Usage logs & storage logs

This document discusses how to download and review usage logs and storage information for your Cloud Storage buckets, and analyze the logs using Google BigQuery.

Introduction

Cloud Storage offers usage logs and storage logs in the form of CSV files that you can download and view. Usage logs provide information for all of the requests made on a specified bucket and are created hourly.
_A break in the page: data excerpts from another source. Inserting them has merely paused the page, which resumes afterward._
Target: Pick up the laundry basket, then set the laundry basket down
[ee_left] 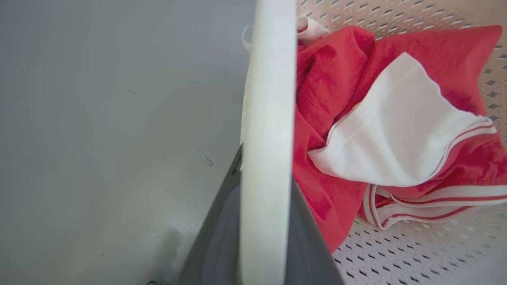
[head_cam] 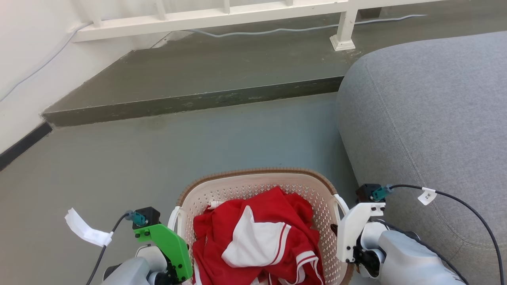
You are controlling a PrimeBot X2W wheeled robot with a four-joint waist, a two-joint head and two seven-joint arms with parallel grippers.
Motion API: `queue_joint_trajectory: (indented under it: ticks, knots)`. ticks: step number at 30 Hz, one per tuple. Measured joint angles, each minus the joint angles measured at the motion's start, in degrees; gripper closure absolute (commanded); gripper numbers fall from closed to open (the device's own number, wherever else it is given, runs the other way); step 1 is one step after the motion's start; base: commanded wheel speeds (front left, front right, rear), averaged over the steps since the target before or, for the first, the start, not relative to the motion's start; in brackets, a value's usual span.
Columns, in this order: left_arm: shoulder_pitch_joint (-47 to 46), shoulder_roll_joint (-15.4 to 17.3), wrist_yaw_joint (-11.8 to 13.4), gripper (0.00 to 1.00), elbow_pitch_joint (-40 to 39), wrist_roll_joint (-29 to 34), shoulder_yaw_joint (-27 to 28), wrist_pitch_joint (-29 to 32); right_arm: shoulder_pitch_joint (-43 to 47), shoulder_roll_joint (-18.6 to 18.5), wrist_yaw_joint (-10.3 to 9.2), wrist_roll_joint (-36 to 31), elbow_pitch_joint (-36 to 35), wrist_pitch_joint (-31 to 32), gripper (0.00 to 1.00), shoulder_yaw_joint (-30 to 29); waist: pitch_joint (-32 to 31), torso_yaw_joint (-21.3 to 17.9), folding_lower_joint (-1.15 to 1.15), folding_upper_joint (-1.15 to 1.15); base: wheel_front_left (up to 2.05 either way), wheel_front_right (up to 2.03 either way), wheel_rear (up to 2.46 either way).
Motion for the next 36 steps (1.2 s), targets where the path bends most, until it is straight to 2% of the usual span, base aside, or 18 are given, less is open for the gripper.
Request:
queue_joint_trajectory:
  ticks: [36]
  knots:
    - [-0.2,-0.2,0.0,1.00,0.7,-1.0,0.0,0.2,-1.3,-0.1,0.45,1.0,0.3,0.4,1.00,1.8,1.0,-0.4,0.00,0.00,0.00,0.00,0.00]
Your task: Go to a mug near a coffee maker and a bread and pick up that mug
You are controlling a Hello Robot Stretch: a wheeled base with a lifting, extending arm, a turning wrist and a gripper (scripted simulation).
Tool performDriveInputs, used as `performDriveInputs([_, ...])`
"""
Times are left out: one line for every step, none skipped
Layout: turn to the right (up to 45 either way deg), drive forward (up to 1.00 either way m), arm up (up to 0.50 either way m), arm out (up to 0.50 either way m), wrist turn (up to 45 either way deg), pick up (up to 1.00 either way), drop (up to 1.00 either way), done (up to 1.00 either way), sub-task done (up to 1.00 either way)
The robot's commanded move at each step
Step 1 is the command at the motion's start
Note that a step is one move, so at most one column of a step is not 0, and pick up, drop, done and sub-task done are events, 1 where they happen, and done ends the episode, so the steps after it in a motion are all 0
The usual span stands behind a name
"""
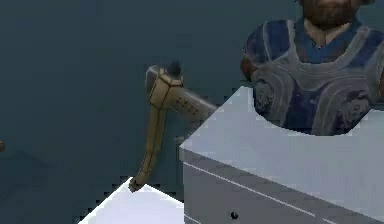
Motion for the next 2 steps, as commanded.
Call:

Storage logs provide information about the storage consumption of that bucket for the last day and are created daily.

Once set up, both usage logs and storage logs are automatically generated for the specified bucket and stored as new objects in a bucket that you specify.
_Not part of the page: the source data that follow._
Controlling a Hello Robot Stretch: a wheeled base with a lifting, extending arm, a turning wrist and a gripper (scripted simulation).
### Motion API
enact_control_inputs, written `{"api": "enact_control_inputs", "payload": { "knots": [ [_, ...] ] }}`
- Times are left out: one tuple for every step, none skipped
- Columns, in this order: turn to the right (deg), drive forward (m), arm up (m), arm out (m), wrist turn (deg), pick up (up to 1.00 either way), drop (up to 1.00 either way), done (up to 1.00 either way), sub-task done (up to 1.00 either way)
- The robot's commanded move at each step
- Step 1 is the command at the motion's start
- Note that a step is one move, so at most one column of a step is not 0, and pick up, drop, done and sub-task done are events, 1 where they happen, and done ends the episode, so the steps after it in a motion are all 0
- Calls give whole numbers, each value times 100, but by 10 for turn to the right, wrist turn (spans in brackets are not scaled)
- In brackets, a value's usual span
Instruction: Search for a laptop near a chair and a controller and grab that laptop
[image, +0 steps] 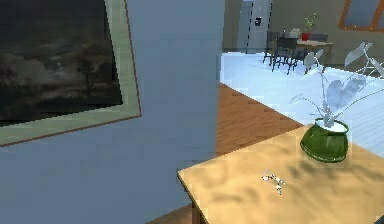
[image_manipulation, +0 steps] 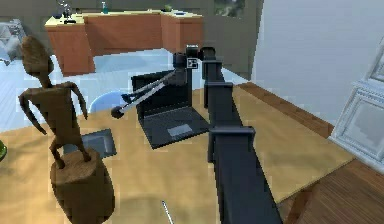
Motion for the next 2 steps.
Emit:
{"api": "enact_control_inputs", "payload": {
  "knots": [
    [0, 0, 0, 0, 360, 0, 0, 0, 0],
    [0, 0, -30, 0, 0, 0, 0, 0, 0]
  ]
}}
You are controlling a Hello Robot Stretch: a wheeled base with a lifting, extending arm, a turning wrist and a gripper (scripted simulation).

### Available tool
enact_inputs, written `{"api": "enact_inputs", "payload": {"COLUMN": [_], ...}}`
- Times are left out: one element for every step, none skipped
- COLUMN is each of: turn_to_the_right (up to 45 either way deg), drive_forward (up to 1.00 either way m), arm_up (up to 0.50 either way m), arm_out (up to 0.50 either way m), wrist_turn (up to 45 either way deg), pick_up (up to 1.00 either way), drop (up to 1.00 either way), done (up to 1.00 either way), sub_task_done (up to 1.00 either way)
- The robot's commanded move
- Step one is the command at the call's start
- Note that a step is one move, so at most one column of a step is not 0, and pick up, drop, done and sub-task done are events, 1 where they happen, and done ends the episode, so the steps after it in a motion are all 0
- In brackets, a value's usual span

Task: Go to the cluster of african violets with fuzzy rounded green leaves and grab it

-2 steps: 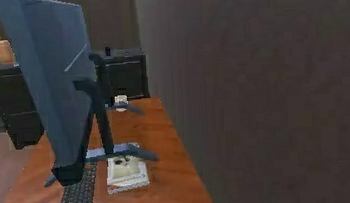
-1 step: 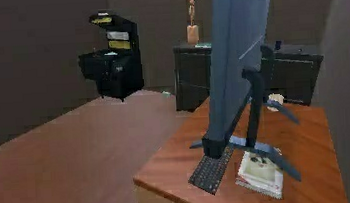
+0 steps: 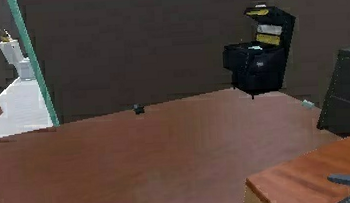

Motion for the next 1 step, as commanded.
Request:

Usage logs and storage logs are subject to the same pricing as other objects stored in Cloud Storage.

Should you use usage logs or Cloud Audit Logs?

In most cases, Cloud Audit Logs is the recommended method for generating logs that track API operations performed in Cloud Storage:

  • Cloud Audit Logs tracks access on a continuous basis, with delivery of events within seconds of their occurrence.
  • Cloud Audit Logs produces logs that are easier to work with.
  • Cloud Audit Logs can monitor many of your Google Cloud services, not just Cloud Storage.
  • Cloud Audit Logs can, optionally, log detailed request and response information.

In some cases, you might want to use usage logs instead of or in addition to using Cloud Audit Logs. You most likely want to use usage logs if:

  • You want to track access that occurs because a resource has allUsers or allAuthenticatedUsers in its access control settings, such as access to assets in a bucket that you've configured to be a static website.
  • You want to track changes made by the Object Lifecycle Management or Autoclass features.
  • You want your logs to include latency information, the request and response size of individual HTTP requests, or the full URL path and every query parameter.
  • You want to track access to only certain buckets in your project and so do not want to enable Data Access audit logs, which tracks access to all buckets in your project.

Note that usage logs are only generated hourly and can be delayed, particularly when reporting on buckets that experience high request rates.

Should you use storage logs or Monitoring?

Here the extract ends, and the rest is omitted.